- **Work item**: In your copy of the data, keep every word exact and include no pictures.

- **Information shown**:
◆ ◆ ◆ ◆ ◆ ◆ ◆
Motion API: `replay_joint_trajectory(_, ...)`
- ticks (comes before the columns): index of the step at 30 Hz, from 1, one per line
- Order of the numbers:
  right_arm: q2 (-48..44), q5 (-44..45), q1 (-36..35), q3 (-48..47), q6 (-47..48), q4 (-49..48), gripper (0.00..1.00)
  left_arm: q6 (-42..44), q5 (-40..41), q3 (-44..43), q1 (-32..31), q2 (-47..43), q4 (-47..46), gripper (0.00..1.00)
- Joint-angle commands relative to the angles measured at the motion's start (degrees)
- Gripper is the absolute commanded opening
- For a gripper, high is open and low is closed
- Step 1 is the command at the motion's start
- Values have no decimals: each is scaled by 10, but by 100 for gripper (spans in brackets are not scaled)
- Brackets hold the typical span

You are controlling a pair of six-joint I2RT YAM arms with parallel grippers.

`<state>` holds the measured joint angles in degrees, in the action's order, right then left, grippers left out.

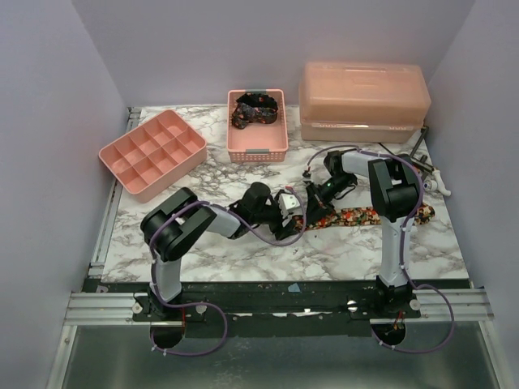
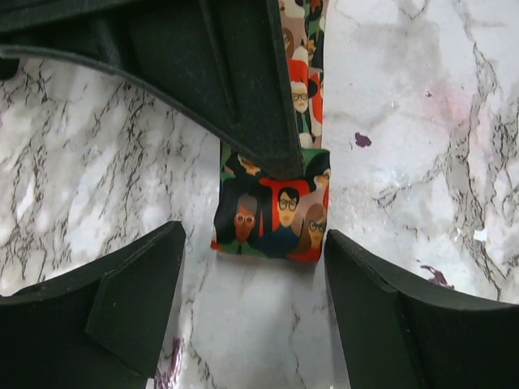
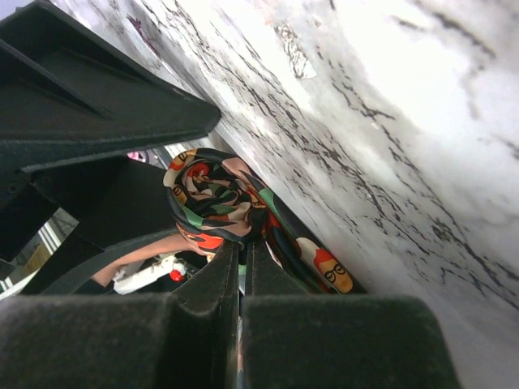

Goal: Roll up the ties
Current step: Roll the tie at the center of the board.

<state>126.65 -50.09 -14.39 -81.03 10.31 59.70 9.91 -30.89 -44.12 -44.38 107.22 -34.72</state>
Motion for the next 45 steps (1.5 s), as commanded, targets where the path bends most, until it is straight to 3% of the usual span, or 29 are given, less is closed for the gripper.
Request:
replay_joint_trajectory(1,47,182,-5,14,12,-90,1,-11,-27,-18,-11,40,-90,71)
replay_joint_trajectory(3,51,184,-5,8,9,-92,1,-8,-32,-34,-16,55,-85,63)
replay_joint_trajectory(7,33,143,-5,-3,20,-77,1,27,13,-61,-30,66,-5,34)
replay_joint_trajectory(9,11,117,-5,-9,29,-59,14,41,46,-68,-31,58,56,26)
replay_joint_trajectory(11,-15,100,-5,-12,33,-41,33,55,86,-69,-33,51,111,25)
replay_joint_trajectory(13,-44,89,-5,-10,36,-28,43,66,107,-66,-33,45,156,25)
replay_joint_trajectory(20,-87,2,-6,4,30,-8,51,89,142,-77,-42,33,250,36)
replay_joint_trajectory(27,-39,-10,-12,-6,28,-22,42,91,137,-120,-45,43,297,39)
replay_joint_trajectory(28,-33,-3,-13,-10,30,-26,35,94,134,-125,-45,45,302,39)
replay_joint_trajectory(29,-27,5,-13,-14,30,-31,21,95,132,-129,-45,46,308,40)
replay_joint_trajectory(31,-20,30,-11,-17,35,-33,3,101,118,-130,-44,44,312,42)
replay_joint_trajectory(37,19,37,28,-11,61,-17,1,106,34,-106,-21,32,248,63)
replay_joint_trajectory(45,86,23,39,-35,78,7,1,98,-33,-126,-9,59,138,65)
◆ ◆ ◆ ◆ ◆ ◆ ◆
- **Response**:
Motion API: `replay_joint_trajectory(_, ...)`
- ticks (comes before the columns): index of the step at 30 Hz, from 1, one per line
- Order of the numbers:
  right_arm: q2 (-48..44), q5 (-44..45), q1 (-36..35), q3 (-48..47), q6 (-47..48), q4 (-49..48), gripper (0.00..1.00)
  left_arm: q6 (-42..44), q5 (-40..41), q3 (-44..43), q1 (-32..31), q2 (-47..43), q4 (-47..46), gripper (0.00..1.00)
- Joint-angle commands relative to the angles measured at the motion's start (degrees)
- Gripper is the absolute commanded opening
- For a gripper, high is open and low is closed
- Step 1 is the command at the motion's start
- Values have no decimals: each is scaled by 10, but by 100 for gripper (spans in brackets are not scaled)
- Brackets hold the typical span

You are controlling a pair of six-joint I2RT YAM arms with parallel grippers.

`<state>` holds the measured joint angles in degrees, in the action's order, right then left, grippers left out.


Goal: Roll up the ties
Current step: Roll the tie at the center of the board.

<state>126.65 -50.09 -14.39 -81.03 10.31 59.70 9.91 -30.89 -44.12 -44.38 107.22 -34.72</state>
Motion for the next 45 steps (1.5 s), as commanded, targets where the path bends most, until it is straight to 3% of the usual span, or 29 are given, less is closed for the gripper.
Request:
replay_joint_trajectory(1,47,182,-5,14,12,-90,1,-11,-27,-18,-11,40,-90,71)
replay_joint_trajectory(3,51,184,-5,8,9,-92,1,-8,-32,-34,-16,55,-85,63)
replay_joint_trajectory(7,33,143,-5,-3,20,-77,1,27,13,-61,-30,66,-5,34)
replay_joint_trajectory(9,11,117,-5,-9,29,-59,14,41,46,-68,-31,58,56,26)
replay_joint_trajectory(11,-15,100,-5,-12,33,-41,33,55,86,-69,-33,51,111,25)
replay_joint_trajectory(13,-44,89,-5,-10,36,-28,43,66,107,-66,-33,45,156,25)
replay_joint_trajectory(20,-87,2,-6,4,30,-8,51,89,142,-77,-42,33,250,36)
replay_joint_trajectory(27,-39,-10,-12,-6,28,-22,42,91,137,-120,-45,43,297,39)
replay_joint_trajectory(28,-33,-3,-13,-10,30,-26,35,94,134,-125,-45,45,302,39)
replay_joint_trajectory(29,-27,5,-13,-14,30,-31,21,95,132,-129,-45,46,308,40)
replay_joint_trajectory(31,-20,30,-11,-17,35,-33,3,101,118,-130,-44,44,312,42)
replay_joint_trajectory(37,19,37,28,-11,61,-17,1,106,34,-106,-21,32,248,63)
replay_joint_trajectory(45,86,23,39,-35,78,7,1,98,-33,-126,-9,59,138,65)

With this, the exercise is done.